Expression Api Complaints

(renamed from WildlyBloatedOopCode?)

Complaints about the tendency of some to turn mathematical, Boolean, and/or relational expressions (such as SQL) into wrapper API's. They allegedly make code larger and harder to read, especially in Java. Proponents claim they provide more type protection, validation, and implementation interchangeability. Maybe there are some compromises between bloat and protection. Is such an API an AbstractionInversion?

Why do otherwise simple things end up being so long at the hands of some programmers and API designers? Why is it tolerated?

Exaggerated Example:

   Normal:

   A = B + C * D

   Bloated:

   adder = new Adder(new FloatManager())
   multiplier = new Multiplier(new FloatManager())
   temp = new Float()
   result = new Float()
   temp.setValue(multipler.multiply(C, D))
   result.setValue(adder.add(B, temp))

There are API's which try to wrap or replace SQL that resemble this.

On the other hand, try to rewrite:

   A = B + C ** d CR ^M ^A t Mike - shall we go for lunch? -- Joe ^S

Anyone can build something that works when it works; ItsHowItWorksWhenItDoesntWorkThatCounts.

Huh?

The programmed interface catches more errors. In the particular case of accessing an RDBMS from a program, you can either pass in a string or use the bloated library. The library may take more code (especially if it's badly designed), but it does mean that many errors are caught by the compiler, rather than being detected only when the code is run.

[It's not hard to check SQL queries. You write the query, give it some dummy variables, and then send it to the database. The parsing engine in the DB will tell you if you have any errors. If you're dynamically generating large portions of SQL (instead of just filling in values), this may be useful, but then you'd want to use a parse tree anyway.
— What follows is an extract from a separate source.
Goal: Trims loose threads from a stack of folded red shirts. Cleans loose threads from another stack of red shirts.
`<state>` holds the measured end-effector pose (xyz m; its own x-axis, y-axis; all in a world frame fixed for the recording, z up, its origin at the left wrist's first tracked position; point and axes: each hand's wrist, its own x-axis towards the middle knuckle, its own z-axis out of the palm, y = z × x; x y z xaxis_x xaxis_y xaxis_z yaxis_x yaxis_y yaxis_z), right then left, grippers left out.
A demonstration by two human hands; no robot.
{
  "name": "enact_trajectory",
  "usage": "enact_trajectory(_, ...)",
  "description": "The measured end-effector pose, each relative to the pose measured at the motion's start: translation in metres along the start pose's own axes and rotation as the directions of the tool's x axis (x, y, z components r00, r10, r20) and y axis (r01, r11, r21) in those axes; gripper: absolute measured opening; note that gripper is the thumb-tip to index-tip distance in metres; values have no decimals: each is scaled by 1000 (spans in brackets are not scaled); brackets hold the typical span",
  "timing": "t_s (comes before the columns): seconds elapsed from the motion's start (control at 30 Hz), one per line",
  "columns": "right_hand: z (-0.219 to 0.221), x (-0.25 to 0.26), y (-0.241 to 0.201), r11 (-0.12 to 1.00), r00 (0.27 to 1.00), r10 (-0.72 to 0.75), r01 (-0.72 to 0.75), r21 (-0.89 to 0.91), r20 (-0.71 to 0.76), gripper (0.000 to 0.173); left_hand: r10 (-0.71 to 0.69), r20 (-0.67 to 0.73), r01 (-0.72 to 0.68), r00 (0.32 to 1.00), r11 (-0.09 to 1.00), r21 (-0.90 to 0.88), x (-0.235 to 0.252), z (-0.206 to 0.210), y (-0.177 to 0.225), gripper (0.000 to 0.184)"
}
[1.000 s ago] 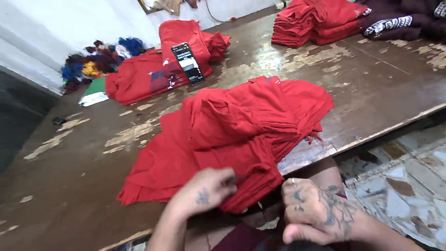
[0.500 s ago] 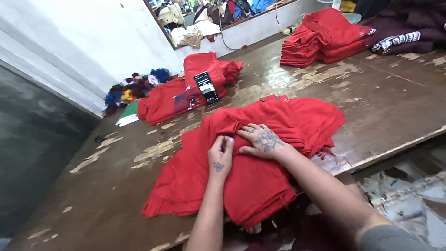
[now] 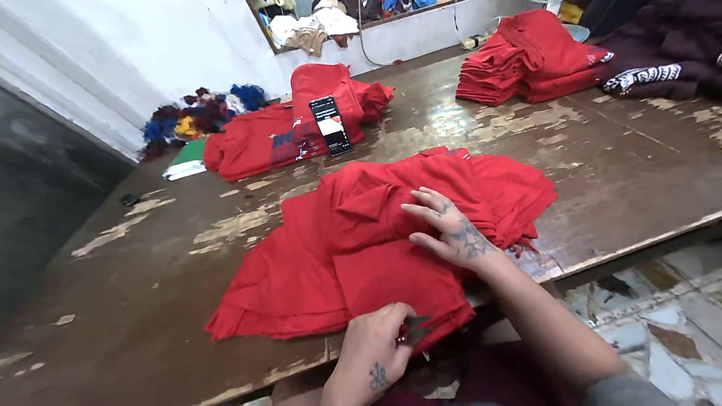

In general, the typechecking a compiler can give you is far less useful than UnitTests written against the database itself.]

Maybe this relates to the on-going compile-versus-interpreter, AKA "static typing", HolyWar. It is generally a battle over easier to read and write versus compiler checking. Are errors caused by the difficulty of reading and managing verbose code made up for by compile-time checking? Some say yes and some say no. I personally don't like working with verbose code. The closer it is to (good) pseudo-code, the better. But it may depend on the nature of the app and it's environment. In writing a life-support system for Mars-bound astronauts I'd likely take a different approach than in writing a monthly report for a middle manager.

Such reminds me of Assembler Language. "Natural" expressions are forsaken for something more stiff and mechanical.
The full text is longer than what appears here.